Exercise instructions: Scan the records beneath this line for the line holding "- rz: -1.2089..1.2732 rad" and the line holding "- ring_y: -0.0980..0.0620", then transcribe exactly those two and all lines between.

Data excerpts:
------------
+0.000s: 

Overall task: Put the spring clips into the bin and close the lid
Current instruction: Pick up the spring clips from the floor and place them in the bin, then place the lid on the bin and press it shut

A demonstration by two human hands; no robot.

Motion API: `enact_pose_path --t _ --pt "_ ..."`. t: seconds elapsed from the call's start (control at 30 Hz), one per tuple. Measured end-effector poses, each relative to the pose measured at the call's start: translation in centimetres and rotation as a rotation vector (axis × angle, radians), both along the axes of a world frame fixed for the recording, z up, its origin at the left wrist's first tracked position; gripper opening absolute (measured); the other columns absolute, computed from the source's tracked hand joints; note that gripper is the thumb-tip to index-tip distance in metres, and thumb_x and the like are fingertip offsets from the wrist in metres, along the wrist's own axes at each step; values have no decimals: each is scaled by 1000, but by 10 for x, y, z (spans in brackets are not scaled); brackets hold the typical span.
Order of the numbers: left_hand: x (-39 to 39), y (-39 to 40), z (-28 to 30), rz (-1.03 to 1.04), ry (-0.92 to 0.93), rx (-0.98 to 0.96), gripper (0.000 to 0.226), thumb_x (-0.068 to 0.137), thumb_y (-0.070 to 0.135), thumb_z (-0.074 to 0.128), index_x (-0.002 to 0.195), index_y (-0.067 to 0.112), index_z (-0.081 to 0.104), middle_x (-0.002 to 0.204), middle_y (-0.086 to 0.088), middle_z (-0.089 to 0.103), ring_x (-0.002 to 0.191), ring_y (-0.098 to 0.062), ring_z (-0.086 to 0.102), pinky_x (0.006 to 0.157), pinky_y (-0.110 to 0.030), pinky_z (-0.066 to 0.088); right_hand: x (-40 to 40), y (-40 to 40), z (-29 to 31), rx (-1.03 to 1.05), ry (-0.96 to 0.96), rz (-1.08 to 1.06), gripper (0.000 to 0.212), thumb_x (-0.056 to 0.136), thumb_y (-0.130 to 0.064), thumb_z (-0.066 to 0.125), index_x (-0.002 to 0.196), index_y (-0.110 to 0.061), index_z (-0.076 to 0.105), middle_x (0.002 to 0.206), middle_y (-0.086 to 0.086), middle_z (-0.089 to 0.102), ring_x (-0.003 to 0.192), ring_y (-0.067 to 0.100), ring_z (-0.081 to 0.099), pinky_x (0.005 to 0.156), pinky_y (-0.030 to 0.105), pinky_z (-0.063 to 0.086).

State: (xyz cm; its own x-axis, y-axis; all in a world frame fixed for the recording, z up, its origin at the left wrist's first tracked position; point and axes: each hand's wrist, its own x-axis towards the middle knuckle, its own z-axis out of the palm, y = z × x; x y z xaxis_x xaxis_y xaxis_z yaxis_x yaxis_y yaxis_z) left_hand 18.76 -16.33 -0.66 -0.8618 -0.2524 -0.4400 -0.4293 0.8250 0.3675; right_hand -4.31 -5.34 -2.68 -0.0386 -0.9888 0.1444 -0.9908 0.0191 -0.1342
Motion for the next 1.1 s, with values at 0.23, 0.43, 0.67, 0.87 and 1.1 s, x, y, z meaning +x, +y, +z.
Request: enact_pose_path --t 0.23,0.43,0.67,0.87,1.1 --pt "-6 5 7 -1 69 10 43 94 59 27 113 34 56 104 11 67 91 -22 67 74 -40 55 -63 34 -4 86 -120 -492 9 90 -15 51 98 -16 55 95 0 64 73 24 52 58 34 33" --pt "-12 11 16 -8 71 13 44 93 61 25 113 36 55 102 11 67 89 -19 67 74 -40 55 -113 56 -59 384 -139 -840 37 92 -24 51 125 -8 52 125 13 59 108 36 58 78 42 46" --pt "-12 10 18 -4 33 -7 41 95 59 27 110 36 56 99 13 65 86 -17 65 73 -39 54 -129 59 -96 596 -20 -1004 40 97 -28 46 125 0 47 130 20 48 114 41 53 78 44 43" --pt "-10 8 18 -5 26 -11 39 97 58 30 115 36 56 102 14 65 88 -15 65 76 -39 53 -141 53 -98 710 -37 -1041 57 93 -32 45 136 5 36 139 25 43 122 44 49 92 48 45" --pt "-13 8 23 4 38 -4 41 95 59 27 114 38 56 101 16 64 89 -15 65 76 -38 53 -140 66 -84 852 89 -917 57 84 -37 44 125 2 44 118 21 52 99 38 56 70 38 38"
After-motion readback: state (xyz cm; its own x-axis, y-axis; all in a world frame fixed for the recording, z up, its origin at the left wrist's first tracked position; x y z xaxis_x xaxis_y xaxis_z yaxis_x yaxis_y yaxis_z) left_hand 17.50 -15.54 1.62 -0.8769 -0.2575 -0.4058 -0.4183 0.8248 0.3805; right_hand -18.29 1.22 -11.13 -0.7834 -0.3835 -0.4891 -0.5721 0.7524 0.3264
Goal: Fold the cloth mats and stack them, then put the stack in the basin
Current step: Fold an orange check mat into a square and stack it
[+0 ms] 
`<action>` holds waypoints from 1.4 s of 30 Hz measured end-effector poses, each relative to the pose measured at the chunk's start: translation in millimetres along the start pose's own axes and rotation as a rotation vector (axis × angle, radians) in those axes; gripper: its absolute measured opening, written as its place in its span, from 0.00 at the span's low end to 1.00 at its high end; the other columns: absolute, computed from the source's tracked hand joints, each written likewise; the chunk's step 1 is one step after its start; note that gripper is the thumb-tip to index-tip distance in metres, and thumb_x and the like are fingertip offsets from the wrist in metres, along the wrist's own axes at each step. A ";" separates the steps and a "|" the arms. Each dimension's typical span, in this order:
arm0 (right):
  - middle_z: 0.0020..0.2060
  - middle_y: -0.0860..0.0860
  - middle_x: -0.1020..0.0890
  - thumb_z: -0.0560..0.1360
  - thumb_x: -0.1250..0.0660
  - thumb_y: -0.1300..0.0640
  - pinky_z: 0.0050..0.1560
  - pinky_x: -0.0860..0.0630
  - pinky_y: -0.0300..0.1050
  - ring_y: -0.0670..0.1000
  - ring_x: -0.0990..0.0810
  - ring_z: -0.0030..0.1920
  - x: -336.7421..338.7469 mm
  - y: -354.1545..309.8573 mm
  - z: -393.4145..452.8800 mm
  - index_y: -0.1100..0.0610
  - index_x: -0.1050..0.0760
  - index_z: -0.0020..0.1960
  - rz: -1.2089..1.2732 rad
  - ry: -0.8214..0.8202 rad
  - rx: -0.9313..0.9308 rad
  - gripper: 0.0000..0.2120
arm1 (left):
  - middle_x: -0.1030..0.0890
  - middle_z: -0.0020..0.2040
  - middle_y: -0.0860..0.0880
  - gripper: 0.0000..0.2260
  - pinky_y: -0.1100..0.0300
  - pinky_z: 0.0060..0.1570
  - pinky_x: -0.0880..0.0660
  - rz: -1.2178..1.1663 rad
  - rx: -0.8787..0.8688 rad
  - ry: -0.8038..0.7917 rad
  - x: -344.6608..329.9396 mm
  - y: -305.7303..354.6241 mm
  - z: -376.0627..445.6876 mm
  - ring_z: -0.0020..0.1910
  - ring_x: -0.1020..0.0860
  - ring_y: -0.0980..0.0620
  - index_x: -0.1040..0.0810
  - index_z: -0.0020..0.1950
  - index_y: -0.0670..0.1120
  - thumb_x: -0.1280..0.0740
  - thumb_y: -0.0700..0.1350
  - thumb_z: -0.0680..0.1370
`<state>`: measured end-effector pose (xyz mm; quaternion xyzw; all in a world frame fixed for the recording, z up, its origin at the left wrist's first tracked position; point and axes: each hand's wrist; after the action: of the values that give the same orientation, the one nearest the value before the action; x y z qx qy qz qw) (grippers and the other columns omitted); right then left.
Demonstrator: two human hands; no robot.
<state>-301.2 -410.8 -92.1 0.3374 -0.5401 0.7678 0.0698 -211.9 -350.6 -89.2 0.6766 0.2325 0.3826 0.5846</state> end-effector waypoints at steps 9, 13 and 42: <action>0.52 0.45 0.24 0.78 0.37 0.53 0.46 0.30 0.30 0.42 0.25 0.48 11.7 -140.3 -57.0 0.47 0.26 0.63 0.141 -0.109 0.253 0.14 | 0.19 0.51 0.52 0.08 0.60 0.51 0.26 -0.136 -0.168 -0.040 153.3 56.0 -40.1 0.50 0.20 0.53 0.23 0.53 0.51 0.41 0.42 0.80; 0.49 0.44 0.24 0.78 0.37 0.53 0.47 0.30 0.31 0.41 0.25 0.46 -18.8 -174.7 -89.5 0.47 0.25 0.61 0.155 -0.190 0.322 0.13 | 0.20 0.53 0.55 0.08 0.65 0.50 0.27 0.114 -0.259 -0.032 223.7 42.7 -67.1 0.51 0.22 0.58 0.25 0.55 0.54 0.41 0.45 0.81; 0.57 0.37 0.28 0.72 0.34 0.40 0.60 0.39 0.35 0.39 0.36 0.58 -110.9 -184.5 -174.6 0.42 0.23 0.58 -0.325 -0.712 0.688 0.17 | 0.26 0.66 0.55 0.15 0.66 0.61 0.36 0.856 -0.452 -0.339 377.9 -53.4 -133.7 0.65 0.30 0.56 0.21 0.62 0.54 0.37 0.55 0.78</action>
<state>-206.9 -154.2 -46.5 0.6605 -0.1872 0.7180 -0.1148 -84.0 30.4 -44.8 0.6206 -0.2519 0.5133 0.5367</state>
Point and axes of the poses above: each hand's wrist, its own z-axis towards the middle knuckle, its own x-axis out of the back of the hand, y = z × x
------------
Answer space:
  - rz: -1.2089..1.2732 rad
  - ry: -0.8214..0.8202 rad
  - rx: -0.9313..0.9308 rad
  - gripper: 0.0000..0.2120
arm1 (left):
  - middle_x: -0.1030..0.0890
  - middle_z: -0.0020..0.2040
  - middle_y: -0.0860..0.0880
  - gripper: 0.0000..0.2260
  - pinky_y: -0.1100..0.0300
  - pinky_z: 0.0060..0.1570
  - pinky_x: -0.0880..0.0660
  - rz: -1.2178..1.1663 rad
  - rx: -0.8787..0.8688 rad
  - ry: -0.8038..0.7917 rad
  - x: -344.6608..329.9396 mm
  - y: -305.7303..354.6241 mm
  - z: -376.0627..445.6876 mm
  - ring_z: -0.0020..0.1910
  - ring_x: -0.1020..0.0860
  - ring_y: -0.0980..0.0620

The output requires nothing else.